Posted 29 August 2013 - 05:11 AM
I don't think it's harsh at all. This isn't a PA or remote truck having to deal with tracking down a ground problem. This is a very simple set of pretty universal parameters in a closed system. Humbuckers, transmitter, receiver, amp. To say that an end user has to open up a cable and solder to get a Les Paul working with a Marshall amp working is absurd.
Posted 29 August 2013 - 06:40 AM
Have you tried a different Line6 branded cable?
Posted 29 August 2013 - 12:11 PM
Went down to meet with my friend Neil Jason who was the one who swore by these boxes and after about an hour of troubleshooting we determined it was two out of the box bad cables.
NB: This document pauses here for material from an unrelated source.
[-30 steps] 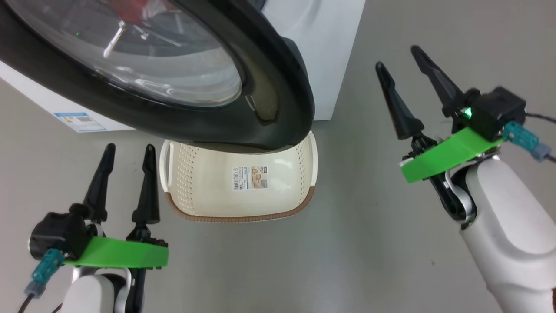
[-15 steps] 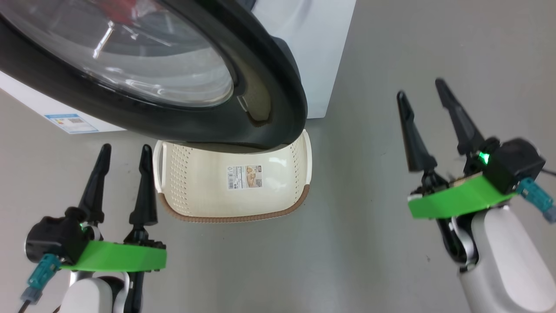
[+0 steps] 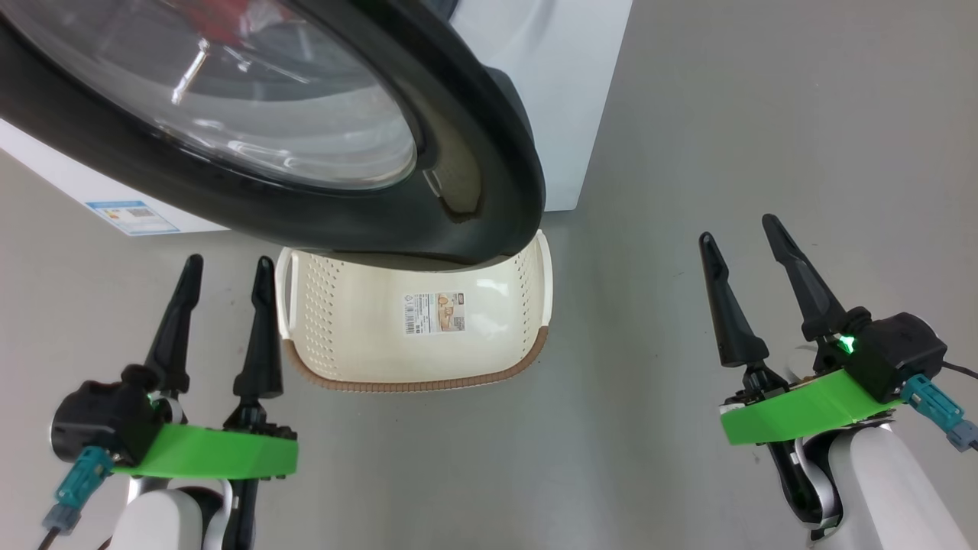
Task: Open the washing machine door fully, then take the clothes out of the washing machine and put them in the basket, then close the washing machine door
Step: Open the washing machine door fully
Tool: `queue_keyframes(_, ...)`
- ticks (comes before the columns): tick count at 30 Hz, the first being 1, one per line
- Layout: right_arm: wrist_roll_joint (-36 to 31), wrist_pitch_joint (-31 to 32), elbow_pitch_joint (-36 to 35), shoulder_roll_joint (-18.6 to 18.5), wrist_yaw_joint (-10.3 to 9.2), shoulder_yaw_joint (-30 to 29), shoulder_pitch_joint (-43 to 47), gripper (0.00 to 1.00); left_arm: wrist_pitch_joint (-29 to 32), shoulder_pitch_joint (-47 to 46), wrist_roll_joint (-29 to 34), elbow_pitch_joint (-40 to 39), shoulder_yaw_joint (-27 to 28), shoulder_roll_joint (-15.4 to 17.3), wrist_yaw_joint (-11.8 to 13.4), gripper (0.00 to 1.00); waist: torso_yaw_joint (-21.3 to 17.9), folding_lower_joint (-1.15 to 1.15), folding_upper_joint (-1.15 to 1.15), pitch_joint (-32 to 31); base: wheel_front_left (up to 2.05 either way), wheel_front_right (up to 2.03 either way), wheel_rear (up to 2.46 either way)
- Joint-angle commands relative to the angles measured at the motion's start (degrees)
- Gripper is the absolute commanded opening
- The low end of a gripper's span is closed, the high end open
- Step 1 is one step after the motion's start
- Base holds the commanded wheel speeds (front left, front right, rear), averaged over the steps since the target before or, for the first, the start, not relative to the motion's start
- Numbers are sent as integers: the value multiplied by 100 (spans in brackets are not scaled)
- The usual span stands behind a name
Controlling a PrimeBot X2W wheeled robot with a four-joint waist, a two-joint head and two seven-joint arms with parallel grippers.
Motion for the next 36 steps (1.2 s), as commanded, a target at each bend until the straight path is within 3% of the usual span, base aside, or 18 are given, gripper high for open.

Unfortunately, at this point the confidence level in this product from the performers POV is nil and we're returning the receiver and three transmitters and looking at other solutions
Posted 29 August 2013 - 01:57 PM
...at this point the confidence level in this product from the performers POV is nil and we're returning the receiver and three transmitters and looking at other solutions
That's a crying shame, IMHO, Sidecut...
Don't misunderstand me, ...it's not that I'm in any way denigrating your (only too understandable) disappointment, frustration or even downright rage at the misery you've been through with gear that should simply work, as is, "straight out of the box".
(I know that I'd have almost certainly felt the same in your position.)
It's just that a "run" of faulty cables would undoubtedly cause similar problems with anyone's beltpacks, regardless of manufacture.
Accordingly, I'd humbly ask you to consider the "background" to this reference...
...my friend Neil Jason... ...was the one who swore by these boxes...
...before possibly "throwing the baby out with the bath water".
I'm not only talking about the expense of those possible "other solutions", but also about the way that this digital technology is the only way to achieve a truly silent "switch over" between three beltpacks sharing the same channel when pre-mounted and configured for three different instruments.
What's more, it's my guess that Neil's experience hitherto matches that of countless other players who are absolutely delighted with the way that these systems deliver the "real and cable-like" sound of their instruments at a price far below anything comparable, so I'd urge you to talk more with him...
...and also (more importantly, from my totally independent point of view) to post any system that you may find to be better suited to this purpose than Line 6's Relay and XD-V digital systems.